The Law Society’s Annual Statistics report in 2012 reveals that there were 165,971 solicitors on the Roll and the report does not elaborate on how many foreign born or migrant solicitors there are in the UK. The Law Society does cater for foreign lawyers and has a scheme entitled Qualified Lawyers Transfer Scheme (QLTS) in which lawyers from recognised jurisdictions can obtain a license to practice as a solicitor in England and Wales.
Could the current UK visa rules make things worse?
The most prevalent route for migrants to work in the UK is the Tier 2 (General) migrant visa.
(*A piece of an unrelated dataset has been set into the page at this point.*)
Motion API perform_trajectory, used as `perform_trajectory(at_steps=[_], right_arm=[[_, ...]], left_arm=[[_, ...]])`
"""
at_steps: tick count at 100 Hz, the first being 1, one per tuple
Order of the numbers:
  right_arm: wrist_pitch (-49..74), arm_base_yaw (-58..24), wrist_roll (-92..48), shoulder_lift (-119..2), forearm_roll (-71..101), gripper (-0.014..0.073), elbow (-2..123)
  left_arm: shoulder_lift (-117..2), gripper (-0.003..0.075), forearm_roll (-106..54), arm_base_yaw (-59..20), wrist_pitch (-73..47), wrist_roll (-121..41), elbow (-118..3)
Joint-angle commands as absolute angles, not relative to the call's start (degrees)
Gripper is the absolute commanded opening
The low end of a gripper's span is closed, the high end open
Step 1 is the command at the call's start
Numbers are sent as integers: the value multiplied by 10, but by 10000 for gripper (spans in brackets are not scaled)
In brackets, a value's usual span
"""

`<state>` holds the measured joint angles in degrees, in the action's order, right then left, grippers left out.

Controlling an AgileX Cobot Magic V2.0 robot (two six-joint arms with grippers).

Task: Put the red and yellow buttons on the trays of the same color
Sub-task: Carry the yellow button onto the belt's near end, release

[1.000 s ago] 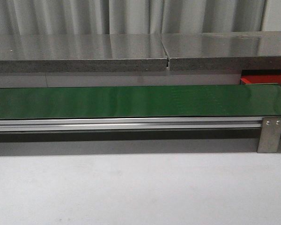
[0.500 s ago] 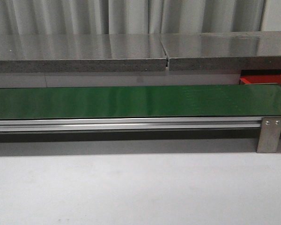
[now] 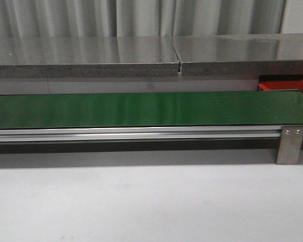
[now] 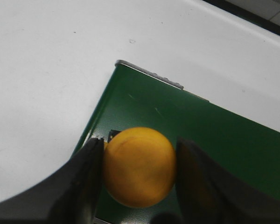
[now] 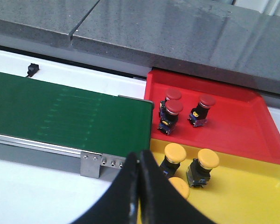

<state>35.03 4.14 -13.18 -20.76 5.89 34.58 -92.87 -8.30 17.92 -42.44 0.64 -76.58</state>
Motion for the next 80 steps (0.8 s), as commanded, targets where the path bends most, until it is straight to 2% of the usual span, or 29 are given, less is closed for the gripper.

It is designed to attract skilled migrants who have a job offer to come to the UK to work for up to six years in a role that cannot be filled by a British born worker. Given the number of law graduates produced every year this criteria could be hard to satisfy. In addition the job must be at graduate level and have a minimum salary of £20,300 per year. It is important to note that the government have capped this route at 20,700 per year but there is no limit for those paid above £152,100 per year.
The direct impact of the visa rules on the legal profession is yet to be seen. Statistics published last year by the Office for National Statistics (ONS) indicated that the number of foreign born people finding jobs in the UK had increased by 225,000 to 4.26m in a year, compared with a rise of just 192,000 British born workers.
The government has vowed to reduce the annual net migration to 100,000 for the next general election however official figures for net migration released in November 2013 show a surprise increase of 15,000 in the past year to 182,000.
Will chambers and law firms be affected?
It is important to note that solicitors and barristers are not listed in the current shortage occupation list, a list that is updated and reviewed regularly by the Migration Advisory Committee which informs the Government of the sectors in which there is a shortage of supply. The current list includes professionals in the engineering and medical sector which indicates that this is the main area in which the Government wishes to recruit skilled migrants.
From the report the logical inference to join is that there is no skills gap in the legal market at present. However, the legal professional has always prided itself on its diversity and availability to foreign students. As the points based system starts to bite, it is possible, due to the complexity of the current Rules, that foreign lawyers will be less willing to come to the UK to ply their trade. The diversity of the legal profession may well suffer in the long run, even if the Legal Practices in the UK maintain full staffing levels.